Please transcribe the entries below without changing a single character.

Start of SOURCE DATA

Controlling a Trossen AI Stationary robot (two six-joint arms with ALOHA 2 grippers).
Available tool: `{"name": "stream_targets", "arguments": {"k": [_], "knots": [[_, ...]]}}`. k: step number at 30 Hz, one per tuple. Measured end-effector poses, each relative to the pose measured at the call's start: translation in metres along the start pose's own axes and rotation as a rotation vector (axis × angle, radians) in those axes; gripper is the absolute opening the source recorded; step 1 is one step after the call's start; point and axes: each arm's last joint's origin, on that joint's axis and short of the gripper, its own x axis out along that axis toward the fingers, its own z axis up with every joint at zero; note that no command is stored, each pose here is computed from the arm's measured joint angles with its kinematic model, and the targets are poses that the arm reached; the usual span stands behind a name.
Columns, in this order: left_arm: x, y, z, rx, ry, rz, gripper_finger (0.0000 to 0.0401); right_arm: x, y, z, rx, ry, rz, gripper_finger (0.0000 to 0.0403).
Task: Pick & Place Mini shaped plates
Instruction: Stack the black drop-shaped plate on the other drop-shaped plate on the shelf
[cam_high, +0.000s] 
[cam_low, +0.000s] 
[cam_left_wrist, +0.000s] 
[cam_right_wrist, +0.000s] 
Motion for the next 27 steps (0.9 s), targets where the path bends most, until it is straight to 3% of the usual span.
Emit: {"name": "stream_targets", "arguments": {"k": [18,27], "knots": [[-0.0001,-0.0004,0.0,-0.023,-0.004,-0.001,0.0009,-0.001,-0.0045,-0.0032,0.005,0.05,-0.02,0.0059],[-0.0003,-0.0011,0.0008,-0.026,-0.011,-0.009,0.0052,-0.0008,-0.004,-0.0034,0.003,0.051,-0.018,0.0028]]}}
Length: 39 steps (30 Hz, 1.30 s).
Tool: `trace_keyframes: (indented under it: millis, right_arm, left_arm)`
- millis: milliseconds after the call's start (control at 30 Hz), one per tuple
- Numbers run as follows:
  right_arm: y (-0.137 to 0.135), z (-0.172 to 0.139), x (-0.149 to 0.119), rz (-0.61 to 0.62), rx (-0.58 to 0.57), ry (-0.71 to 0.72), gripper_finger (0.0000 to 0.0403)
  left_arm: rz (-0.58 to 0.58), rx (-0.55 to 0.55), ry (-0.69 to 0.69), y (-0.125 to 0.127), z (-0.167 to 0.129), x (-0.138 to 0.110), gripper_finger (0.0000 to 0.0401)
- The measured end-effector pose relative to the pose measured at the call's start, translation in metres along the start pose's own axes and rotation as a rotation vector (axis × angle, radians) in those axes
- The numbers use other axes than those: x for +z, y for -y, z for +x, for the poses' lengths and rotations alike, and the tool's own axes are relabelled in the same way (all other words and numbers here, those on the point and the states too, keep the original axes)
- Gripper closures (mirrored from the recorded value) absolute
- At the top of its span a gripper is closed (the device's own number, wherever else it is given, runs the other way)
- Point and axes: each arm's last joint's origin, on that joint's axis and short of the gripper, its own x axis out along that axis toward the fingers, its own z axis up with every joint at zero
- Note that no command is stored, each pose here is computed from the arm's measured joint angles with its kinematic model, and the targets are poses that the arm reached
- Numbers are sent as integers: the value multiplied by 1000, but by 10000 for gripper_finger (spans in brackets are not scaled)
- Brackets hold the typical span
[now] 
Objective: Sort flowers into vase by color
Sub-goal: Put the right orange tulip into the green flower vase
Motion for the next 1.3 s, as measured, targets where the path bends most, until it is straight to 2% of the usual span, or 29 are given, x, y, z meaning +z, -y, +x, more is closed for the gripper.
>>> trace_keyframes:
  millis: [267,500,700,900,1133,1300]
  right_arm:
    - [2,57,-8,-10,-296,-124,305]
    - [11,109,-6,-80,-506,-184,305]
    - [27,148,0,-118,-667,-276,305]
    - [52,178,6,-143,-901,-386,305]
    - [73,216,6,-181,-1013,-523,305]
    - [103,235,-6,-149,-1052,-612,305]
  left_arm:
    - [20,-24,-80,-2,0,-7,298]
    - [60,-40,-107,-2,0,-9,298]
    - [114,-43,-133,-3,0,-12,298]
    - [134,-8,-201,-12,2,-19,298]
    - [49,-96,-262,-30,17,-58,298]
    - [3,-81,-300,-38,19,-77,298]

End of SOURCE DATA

- **SOLUTION TO THE PROBLEM**:
Controlling a Trossen AI Stationary robot (two six-joint arms with ALOHA 2 grippers).
Available tool: `{"name": "stream_targets", "arguments": {"k": [_], "knots": [[_, ...]]}}`. k: step number at 30 Hz, one per tuple. Measured end-effector poses, each relative to the pose measured at the call's start: translation in metres along the start pose's own axes and rotation as a rotation vector (axis × angle, radians) in those axes; gripper is the absolute opening the source recorded; step 1 is one step after the call's start; point and axes: each arm's last joint's origin, on that joint's axis and short of the gripper, its own x axis out along that axis toward the fingers, its own z axis up with every joint at zero; note that no command is stored, each pose here is computed from the arm's measured joint angles with its kinematic model, and the targets are poses that the arm reached; the usual span stands behind a name.
Columns, in this order: left_arm: x, y, z, rx, ry, rz, gripper_finger (0.0000 to 0.0401); right_arm: x, y, z, rx, ry, rz, gripper_finger (0.0000 to 0.0403).
Task: Pick & Place Mini shaped plates
Instruction: Stack the black drop-shaped plate on the other drop-shaped plate on the shelf
[cam_high, +0.000s] 
[cam_low, +0.000s] 
[cam_left_wrist, +0.000s] 
[cam_right_wrist, +0.000s] 
Motion for the next 27 steps (0.9 s), targets where the path bends most, until it is straight to 3% of the usual span.
Emit: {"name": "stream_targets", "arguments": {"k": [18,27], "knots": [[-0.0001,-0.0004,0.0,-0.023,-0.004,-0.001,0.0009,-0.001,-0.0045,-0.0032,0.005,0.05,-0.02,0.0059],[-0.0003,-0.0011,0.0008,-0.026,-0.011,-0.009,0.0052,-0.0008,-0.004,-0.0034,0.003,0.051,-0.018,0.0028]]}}
Length: 39 steps (30 Hz, 1.30 s).
Tool: `trace_keyframes: (indented under it: millis, right_arm, left_arm)`
- millis: milliseconds after the call's start (control at 30 Hz), one per tuple
- Numbers run as follows:
  right_arm: y (-0.137 to 0.135), z (-0.172 to 0.139), x (-0.149 to 0.119), rz (-0.61 to 0.62), rx (-0.58 to 0.57), ry (-0.71 to 0.72), gripper_finger (0.0000 to 0.0403)
  left_arm: rz (-0.58 to 0.58), rx (-0.55 to 0.55), ry (-0.69 to 0.69), y (-0.125 to 0.127), z (-0.167 to 0.129), x (-0.138 to 0.110), gripper_finger (0.0000 to 0.0401)
- The measured end-effector pose relative to the pose measured at the call's start, translation in metres along the start pose's own axes and rotation as a rotation vector (axis × angle, radians) in those axes
- The numbers use other axes than those: x for +z, y for -y, z for +x, for the poses' lengths and rotations alike, and the tool's own axes are relabelled in the same way (all other words and numbers here, those on the point and the states too, keep the original axes)
- Gripper closures (mirrored from the recorded value) absolute
- At the top of its span a gripper is closed (the device's own number, wherever else it is given, runs the other way)
- Point and axes: each arm's last joint's origin, on that joint's axis and short of the gripper, its own x axis out along that axis toward the fingers, its own z axis up with every joint at zero
- Note that no command is stored, each pose here is computed from the arm's measured joint angles with its kinematic model, and the targets are poses that the arm reached
- Numbers are sent as integers: the value multiplied by 1000, but by 10000 for gripper_finger (spans in brackets are not scaled)
- Brackets hold the typical span
[now] 
Objective: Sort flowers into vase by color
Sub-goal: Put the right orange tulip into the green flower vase
Motion for the next 1.3 s, as measured, targets where the path bends most, until it is straight to 2% of the usual span, or 29 are given, x, y, z meaning +z, -y, +x, more is closed for the gripper.
>>> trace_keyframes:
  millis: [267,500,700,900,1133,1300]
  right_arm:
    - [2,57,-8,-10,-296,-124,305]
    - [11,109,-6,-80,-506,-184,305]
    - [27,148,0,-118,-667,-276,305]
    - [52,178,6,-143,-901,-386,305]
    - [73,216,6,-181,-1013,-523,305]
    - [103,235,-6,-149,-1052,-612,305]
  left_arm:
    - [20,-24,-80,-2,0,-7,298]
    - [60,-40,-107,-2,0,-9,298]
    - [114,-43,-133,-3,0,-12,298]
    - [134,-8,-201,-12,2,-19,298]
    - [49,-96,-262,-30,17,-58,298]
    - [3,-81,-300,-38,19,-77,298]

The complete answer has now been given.